§ EXERCISE GOAL: In the entries below, find every line holding the string "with" and collect it.

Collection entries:
============================================================

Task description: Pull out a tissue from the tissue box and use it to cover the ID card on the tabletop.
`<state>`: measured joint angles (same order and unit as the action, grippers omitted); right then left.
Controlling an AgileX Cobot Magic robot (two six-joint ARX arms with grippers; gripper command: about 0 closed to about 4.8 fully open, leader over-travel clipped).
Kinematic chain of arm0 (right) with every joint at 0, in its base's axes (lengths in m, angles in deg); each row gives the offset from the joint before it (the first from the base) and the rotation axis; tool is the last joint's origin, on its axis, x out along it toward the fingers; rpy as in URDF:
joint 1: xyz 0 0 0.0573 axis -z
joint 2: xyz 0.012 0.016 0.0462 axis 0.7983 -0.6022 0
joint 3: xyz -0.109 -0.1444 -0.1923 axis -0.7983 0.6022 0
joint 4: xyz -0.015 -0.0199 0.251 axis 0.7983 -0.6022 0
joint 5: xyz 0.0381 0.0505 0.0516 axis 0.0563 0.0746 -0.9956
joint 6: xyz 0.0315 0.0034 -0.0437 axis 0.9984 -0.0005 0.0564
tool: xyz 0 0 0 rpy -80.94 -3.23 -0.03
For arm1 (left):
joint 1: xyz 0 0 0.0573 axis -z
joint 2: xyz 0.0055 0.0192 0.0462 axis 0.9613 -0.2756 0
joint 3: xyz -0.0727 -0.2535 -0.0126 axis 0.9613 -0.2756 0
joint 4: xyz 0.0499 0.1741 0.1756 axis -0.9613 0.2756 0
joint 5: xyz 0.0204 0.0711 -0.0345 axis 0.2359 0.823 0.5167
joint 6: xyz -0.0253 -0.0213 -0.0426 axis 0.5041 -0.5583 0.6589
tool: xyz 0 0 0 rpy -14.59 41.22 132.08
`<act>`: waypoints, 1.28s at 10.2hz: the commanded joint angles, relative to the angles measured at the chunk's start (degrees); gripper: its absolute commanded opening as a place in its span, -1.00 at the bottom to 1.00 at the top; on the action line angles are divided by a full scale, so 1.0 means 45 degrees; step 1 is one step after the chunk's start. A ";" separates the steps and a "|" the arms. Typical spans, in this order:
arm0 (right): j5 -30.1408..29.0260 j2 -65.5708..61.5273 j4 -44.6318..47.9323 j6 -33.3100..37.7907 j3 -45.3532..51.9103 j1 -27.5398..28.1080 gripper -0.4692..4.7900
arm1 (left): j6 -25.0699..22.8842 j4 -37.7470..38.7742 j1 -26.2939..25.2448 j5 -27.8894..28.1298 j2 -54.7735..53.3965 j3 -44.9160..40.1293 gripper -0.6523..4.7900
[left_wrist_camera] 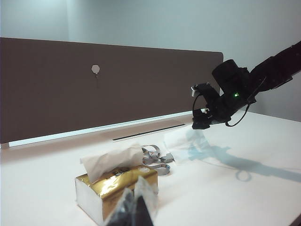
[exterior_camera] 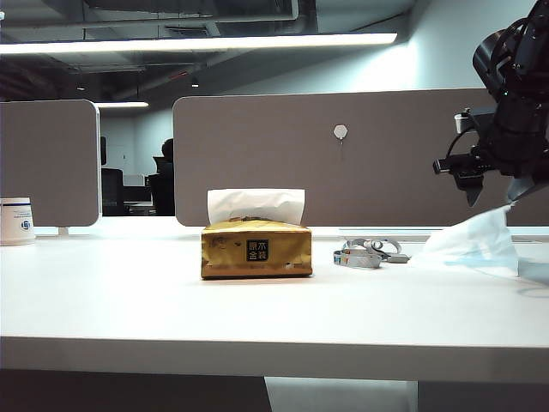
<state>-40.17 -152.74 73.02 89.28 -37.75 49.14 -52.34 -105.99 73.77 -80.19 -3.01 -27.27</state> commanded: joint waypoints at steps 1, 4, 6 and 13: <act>0.0495 0.0068 0.0194 0.0010 -0.0034 0.0228 0.43 | 0.0039 -0.0112 0.0005 -0.0063 -0.0005 0.0029 -0.78; 0.0340 0.0165 0.0724 0.0053 -0.0039 0.0486 0.46 | 0.0039 -0.0107 0.0005 -0.0053 -0.0010 0.0029 -0.78; 0.0000 0.1107 0.2098 0.0058 -0.0039 0.0491 0.46 | 0.0039 -0.0097 0.0005 0.0131 -0.0010 0.0029 -0.78; -0.2569 0.4687 -0.0622 -0.0005 -0.0034 0.1297 0.46 | 0.0039 0.0019 -0.0005 0.0816 -0.0005 0.0024 -0.78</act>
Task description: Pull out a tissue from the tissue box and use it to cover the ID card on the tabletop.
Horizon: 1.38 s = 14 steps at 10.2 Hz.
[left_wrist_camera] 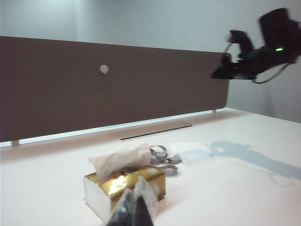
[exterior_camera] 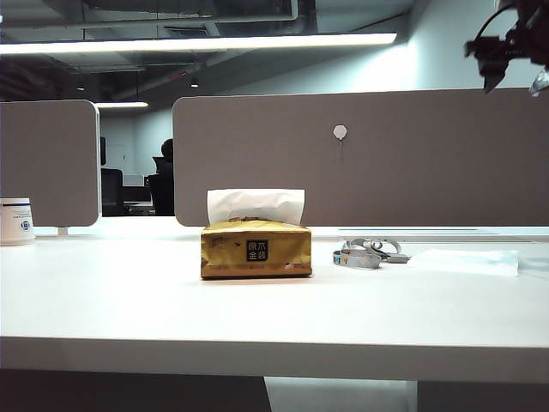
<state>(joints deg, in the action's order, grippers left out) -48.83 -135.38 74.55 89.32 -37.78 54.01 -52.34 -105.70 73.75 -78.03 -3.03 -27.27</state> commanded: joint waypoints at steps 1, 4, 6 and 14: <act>-0.1273 0.1574 -0.1695 -0.0165 -0.0024 0.0369 0.46 | 0.0039 0.0044 0.0000 0.0335 -0.0005 0.0024 -0.78; -0.2035 0.3657 -0.2657 -0.0491 0.0583 0.0374 0.46 | 0.0039 0.0044 -0.0005 0.0379 -0.0005 0.0024 -0.78; -0.2336 0.5455 -0.2642 -0.0500 0.2448 0.0374 0.45 | 0.0039 0.0044 -0.0005 0.0559 -0.0005 0.0024 -0.78; -0.2880 1.6062 -0.2118 -0.0889 0.9695 0.0355 -0.85 | 0.0039 0.0219 0.0000 0.0622 0.0000 0.0024 -0.78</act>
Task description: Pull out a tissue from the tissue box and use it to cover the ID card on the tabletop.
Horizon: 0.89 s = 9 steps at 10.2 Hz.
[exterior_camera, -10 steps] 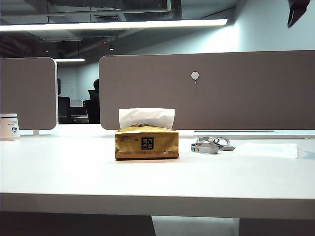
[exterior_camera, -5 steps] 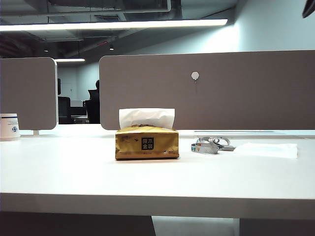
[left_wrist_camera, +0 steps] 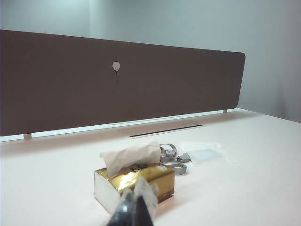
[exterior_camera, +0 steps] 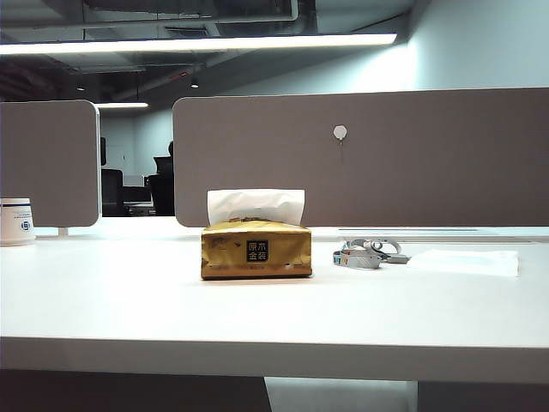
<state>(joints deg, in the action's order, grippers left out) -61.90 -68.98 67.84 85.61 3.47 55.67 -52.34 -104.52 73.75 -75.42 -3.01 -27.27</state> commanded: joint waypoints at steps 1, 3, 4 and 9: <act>0.0034 0.2210 -0.1486 -0.0073 0.0748 -0.0015 -0.84 | 0.0039 -0.0044 0.0000 0.0053 -0.0005 0.0024 -0.78; 0.0034 0.3109 -0.2040 -0.0092 0.1030 -0.0015 -0.84 | 0.0044 -0.0024 0.0000 0.0442 -0.0005 0.0024 -0.78; 0.0131 0.4391 -0.2487 -0.0097 0.1511 -0.0015 -0.84 | 0.0049 -0.0010 -0.0005 0.0612 -0.0005 0.0024 -0.78; 0.2302 0.4920 -0.1647 0.0631 0.2531 -0.0019 -0.84 | 0.0189 0.0301 0.0000 0.0806 -0.0010 0.0019 -0.78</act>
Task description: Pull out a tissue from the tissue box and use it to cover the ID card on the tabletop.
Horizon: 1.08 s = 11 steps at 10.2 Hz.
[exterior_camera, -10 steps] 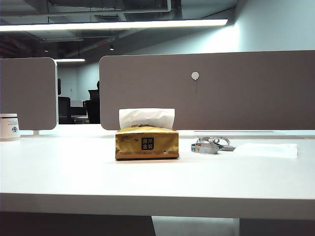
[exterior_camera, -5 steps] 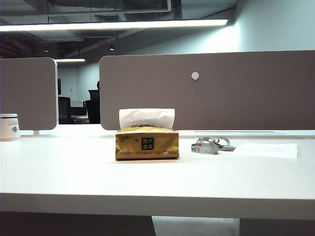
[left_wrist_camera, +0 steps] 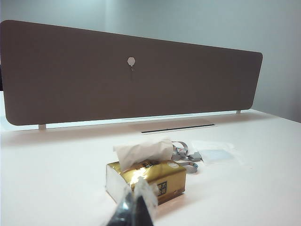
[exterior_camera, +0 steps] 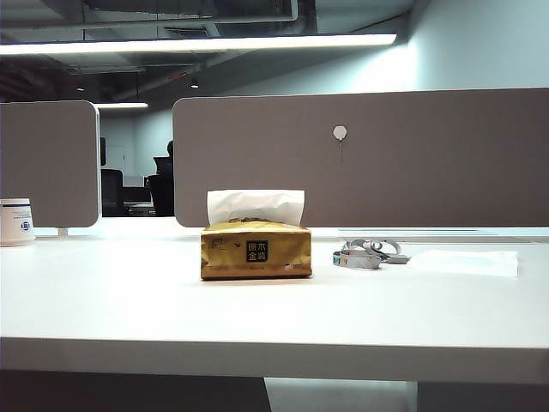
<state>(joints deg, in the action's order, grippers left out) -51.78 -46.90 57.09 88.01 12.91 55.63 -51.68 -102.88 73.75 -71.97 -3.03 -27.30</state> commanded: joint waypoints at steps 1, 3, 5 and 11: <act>0.0053 0.0015 0.0991 0.0189 0.0636 -0.0015 -0.84 | 0.0044 -0.0063 0.0000 0.0044 -0.0005 0.0024 -0.78; 0.0029 0.0024 0.3385 0.0413 0.2419 -0.0015 -0.84 | 0.0044 -0.0063 0.0000 0.0039 -0.0005 0.0024 -0.78; -0.1117 0.0024 0.3779 0.0384 0.3055 -0.0019 -0.84 | 0.0044 -0.0049 -0.0005 0.0044 -0.0005 0.0024 -0.78; -0.1923 0.0029 0.4566 -0.0160 0.4886 -0.0102 -0.84 | 0.0087 0.0593 0.0005 0.2166 -0.0005 0.0024 -0.78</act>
<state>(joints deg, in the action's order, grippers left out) -60.45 -46.88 77.04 88.16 34.74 55.13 -51.26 -100.65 73.75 -64.12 -3.03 -27.30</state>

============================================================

§ YOUR RESPONSE:
Controlling an AgileX Cobot Magic robot (two six-joint ARX arms with grippers; gripper command: about 0 closed to about 4.8 fully open, leader over-travel clipped).
Kinematic chain of arm0 (right) with every joint at 0, in its base's axes (lengths in m, angles in deg); each row gives the offset from the joint before it (the first from the base) and the rotation axis; tool is the last joint's origin, on its axis, x out along it toward the fingers; rpy as in URDF:

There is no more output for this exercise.